There was no evidence that anyone saw the will and the second codicil after March 8, when the codicil was executed and the will and codicil were placed in the box. They could not be found there or elsewhere after the testator’s death and the presumption therefore arises that he destroyed them with the intention of revoking his will. (Taylor v. Pegram, 151 Ill. 106; Stetson v. Stetson, 200 id. 601; St. Mary’s Home v. Dodge, 257 id. 518; Griffith v. Higinbotom, 262 id. 126.) This presumption is subject to be rebutted by circumstances tending to show the contrary conclusion, and therefore the question in the case is whether the presumption of revocation is rebutted by circumstances shown by the evidence. The circumstances on which the appellant relies as tending to show a contrary conclusion are the fixed intention which the testator is said to have entertained for many years that Grover should have the home farm, which was the 160 acres devised to him, and that it should remain, in his family; the absence of any evidence of a change in this intention or of dissatisfaction with the will; the fact that only a short time before his death he stated that the will was in the box; and the physical condition of the testator, which it was claimed was such that it was not reasonably possible that he could himself have destroyed the will without assistance.

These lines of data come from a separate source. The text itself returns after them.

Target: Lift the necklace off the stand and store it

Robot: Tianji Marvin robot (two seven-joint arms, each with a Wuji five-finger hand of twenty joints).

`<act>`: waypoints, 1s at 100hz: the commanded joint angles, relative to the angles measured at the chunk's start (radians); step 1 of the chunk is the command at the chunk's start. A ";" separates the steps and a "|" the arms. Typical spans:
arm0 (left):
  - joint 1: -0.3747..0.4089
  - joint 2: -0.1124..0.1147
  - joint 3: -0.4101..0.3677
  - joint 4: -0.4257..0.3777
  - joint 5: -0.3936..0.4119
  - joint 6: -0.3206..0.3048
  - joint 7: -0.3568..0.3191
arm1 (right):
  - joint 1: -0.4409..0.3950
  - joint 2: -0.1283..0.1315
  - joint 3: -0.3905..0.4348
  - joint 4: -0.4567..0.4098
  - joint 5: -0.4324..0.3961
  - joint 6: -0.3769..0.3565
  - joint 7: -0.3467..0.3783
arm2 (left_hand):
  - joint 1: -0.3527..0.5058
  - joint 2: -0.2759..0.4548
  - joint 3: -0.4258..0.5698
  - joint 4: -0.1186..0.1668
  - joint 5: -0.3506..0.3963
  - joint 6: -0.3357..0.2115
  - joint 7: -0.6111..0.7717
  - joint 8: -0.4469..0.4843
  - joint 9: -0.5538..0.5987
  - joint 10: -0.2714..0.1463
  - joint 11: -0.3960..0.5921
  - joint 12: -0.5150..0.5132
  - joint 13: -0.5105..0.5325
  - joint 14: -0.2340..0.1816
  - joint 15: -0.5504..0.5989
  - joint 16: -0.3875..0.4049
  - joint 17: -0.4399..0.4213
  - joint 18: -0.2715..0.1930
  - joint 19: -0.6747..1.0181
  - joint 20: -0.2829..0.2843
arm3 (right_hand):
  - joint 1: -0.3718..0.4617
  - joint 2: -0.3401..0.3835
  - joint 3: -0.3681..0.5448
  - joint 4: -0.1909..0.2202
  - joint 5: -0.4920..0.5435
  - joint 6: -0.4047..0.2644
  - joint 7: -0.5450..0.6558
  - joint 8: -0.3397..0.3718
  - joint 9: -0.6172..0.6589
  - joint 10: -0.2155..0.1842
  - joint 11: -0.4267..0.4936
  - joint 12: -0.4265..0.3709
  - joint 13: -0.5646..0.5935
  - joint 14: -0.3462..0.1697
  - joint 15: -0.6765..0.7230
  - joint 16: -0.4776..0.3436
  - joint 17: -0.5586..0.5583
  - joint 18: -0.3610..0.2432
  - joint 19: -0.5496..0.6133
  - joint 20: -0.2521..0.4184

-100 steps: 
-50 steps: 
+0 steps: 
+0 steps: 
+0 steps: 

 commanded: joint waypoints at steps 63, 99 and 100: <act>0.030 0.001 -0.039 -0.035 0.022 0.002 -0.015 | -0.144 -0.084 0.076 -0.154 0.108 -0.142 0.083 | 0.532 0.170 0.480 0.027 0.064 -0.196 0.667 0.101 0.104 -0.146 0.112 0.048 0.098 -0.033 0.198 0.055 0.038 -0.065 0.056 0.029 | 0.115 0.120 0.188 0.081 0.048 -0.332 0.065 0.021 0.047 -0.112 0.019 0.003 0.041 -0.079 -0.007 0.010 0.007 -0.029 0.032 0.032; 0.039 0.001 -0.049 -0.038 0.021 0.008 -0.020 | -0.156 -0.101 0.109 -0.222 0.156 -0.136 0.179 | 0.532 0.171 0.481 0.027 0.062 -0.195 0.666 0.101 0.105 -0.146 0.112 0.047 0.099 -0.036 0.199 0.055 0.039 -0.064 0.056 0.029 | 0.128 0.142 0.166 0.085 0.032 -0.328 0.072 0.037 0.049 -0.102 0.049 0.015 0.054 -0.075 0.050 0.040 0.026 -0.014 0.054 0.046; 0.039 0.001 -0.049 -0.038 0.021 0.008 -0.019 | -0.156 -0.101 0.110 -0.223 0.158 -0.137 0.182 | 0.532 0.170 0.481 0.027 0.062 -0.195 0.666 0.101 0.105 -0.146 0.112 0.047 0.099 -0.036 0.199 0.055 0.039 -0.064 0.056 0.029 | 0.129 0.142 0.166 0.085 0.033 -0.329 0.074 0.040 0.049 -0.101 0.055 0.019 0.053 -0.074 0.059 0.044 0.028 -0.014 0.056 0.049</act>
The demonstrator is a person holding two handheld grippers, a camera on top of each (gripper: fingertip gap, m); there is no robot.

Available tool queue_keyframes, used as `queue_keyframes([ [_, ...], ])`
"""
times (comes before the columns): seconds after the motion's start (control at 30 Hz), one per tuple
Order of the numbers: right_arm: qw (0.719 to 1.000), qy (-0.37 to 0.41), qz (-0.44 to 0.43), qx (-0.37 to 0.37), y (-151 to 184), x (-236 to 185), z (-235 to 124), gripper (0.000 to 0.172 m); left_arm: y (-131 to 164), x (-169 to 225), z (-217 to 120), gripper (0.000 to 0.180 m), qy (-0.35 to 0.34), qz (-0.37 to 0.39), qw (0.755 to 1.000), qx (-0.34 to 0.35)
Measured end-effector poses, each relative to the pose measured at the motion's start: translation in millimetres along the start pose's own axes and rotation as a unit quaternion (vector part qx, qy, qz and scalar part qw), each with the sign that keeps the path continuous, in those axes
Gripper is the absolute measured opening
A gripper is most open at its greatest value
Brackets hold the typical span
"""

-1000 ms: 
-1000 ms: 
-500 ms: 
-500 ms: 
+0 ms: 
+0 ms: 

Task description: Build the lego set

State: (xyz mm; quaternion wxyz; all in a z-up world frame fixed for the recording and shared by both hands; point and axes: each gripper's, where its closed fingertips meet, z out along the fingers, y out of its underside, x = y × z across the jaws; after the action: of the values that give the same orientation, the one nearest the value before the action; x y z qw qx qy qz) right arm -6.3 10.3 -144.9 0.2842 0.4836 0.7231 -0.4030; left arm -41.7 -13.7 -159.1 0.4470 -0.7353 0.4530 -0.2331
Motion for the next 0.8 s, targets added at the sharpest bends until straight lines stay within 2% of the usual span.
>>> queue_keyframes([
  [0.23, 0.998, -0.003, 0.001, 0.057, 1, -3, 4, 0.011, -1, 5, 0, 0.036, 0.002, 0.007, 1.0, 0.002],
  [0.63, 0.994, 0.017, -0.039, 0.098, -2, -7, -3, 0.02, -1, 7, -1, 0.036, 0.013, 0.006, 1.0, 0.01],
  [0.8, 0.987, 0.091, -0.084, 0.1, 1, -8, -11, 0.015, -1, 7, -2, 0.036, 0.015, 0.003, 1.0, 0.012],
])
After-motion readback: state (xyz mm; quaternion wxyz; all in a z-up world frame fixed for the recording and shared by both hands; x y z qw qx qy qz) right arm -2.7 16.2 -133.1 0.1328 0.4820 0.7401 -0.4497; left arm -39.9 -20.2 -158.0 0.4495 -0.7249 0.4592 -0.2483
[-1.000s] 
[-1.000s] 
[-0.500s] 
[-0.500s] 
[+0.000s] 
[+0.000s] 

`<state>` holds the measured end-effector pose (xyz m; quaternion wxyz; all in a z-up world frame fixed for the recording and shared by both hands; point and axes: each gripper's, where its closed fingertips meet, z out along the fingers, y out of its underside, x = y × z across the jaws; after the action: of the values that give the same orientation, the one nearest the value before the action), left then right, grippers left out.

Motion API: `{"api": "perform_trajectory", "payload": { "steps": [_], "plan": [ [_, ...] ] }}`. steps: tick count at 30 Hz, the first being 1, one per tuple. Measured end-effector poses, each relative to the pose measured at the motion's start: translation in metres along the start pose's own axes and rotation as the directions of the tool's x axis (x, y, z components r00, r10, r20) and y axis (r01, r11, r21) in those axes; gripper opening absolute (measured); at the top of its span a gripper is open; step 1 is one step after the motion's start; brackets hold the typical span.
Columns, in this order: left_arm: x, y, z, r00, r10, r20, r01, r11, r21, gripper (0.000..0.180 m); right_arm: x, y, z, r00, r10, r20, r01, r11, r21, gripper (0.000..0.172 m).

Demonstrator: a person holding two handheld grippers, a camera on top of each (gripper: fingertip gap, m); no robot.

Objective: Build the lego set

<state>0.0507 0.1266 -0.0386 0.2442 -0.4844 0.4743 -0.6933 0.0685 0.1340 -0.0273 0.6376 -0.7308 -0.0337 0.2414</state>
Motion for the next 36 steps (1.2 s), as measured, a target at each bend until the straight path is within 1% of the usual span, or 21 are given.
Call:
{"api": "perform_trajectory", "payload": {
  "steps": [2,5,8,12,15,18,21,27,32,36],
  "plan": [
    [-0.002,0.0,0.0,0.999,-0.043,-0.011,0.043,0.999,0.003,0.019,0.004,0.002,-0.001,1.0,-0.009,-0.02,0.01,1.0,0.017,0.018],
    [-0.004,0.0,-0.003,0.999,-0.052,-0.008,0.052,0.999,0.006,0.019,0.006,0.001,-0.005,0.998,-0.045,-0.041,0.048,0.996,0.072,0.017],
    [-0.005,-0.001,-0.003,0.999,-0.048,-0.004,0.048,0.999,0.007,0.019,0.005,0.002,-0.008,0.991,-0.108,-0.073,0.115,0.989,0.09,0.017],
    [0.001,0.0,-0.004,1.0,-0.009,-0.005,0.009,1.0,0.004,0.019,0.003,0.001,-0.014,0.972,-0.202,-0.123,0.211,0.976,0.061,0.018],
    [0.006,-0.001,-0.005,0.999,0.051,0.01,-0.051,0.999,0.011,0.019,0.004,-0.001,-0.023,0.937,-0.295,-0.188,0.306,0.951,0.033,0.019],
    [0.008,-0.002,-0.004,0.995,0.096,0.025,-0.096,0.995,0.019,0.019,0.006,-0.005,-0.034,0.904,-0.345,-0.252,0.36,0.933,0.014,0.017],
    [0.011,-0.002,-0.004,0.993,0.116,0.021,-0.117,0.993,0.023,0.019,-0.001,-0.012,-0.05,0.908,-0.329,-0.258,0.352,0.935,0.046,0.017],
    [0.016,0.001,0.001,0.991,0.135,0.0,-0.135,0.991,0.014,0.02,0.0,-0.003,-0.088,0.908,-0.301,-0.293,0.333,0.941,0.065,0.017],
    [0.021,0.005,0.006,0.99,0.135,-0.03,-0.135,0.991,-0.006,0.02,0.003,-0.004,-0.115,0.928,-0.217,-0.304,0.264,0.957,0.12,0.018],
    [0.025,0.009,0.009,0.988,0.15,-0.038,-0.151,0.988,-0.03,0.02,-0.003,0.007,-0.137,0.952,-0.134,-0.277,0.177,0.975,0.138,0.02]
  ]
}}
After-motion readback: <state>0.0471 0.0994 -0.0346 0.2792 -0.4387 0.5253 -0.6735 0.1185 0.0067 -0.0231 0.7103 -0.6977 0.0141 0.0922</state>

It must be conceded that it was the testator’s intention that Grover should have the home farm and that all the other provisions of the will should be carried out when he executed the codicil on March 8, for by it he expressly confirmed everything contained in the will. Nevertheless he could change his intention, revoke his will and elect to die intestate if he chose, and from the fact that no will could be found after his death it must be presumed, unless the whole evidence leads to a contrary conclusion, that he did so. He was sixty-nine years old. Dr. Bowen, his attending physician for the last three months of his life, and Alexander Miller, who was his attendant at night during the same time, testified as to his physical condition. Dr. Bowen testified that he was very sick from February 1, when Dr. Bowen began to attend him, and was suffering from dropsy. He was a large man, weighing probably 220 pounds. He was rather emaciated in the shoulders but the rest of his body was bloated. His abdomen was very large,—probably containing two or three gallons of fluid at a time. His legs were much swollen and about a foot thick at the thigh. The first of February he was able to get around unassisted, though he probably had someone help him walk. His condition remained stationary for about a month or six weeks and then gradually grew worse, and tapping was necessary to withdraw the fluid from his abdomen and legs. He gradually grew weaker, and his ability to get around diminished until he was unable to get around unassisted for the last month or six weeks of his life. In getting him up from the bed the assistants,—his daughter Ruth during the day and Miller at night,—would pull one of his legs out on the side of the bed and then bring the other out, then get hold of his hands and raise him up on the side of the bed. He would then put his hands down and get into a standing position, partly by his own efforts and partly with assistance. During the first part of the last month of his life he might have moved a little by steadying himself along the bed. There might have been times until the last month of his life when he could even get out of bed without assistance. He had good days and bad days. The tapping relieved him temporarily. A week before he died he had a spell of a few good days, when he was stronger, more like himself and more able to get around.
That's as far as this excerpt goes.